**TASK INSTRUCTIONS**: Every line below that has "camera" in it should be copied.

**DATA UNDER STUDY**:
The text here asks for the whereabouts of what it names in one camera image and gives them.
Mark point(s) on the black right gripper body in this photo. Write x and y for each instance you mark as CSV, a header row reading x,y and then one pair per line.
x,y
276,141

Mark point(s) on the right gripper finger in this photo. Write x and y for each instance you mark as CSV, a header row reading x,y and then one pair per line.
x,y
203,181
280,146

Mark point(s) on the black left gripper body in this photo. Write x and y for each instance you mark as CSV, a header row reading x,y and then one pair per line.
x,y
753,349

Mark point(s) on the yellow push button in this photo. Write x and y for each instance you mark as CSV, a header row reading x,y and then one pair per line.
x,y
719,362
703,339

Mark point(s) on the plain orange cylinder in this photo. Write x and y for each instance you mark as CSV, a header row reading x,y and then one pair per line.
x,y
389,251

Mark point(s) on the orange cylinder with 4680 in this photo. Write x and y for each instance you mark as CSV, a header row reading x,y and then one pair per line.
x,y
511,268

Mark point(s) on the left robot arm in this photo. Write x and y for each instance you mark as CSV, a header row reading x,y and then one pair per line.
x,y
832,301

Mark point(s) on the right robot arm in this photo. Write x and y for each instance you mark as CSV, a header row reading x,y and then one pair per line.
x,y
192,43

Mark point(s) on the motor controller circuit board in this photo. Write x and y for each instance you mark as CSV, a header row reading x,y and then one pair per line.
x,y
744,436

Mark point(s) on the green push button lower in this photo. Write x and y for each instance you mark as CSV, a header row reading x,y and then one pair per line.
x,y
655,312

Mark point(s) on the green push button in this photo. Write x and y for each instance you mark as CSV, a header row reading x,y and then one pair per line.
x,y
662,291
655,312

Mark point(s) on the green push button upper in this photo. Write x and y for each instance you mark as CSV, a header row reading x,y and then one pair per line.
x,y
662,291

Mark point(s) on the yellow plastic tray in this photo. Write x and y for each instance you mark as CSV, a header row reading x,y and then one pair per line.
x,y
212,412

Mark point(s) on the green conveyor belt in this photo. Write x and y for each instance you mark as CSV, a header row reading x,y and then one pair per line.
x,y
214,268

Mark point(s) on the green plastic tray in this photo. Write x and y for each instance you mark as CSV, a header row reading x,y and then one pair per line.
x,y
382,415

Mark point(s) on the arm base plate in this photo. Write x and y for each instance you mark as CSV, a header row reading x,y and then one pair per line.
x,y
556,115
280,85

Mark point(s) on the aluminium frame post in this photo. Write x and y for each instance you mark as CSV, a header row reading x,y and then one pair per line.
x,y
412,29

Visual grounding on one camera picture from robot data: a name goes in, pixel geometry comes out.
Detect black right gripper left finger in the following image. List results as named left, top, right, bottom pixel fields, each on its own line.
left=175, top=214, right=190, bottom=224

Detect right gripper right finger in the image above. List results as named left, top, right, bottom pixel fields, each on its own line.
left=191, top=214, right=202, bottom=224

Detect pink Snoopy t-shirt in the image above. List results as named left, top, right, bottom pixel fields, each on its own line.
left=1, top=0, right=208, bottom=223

**RESULT OF THE TASK**:
The text here asks for the whereabouts of what it names in one camera image and gives them.
Visual grounding on one camera picture from robot data: a name goes in, pixel geometry comes out.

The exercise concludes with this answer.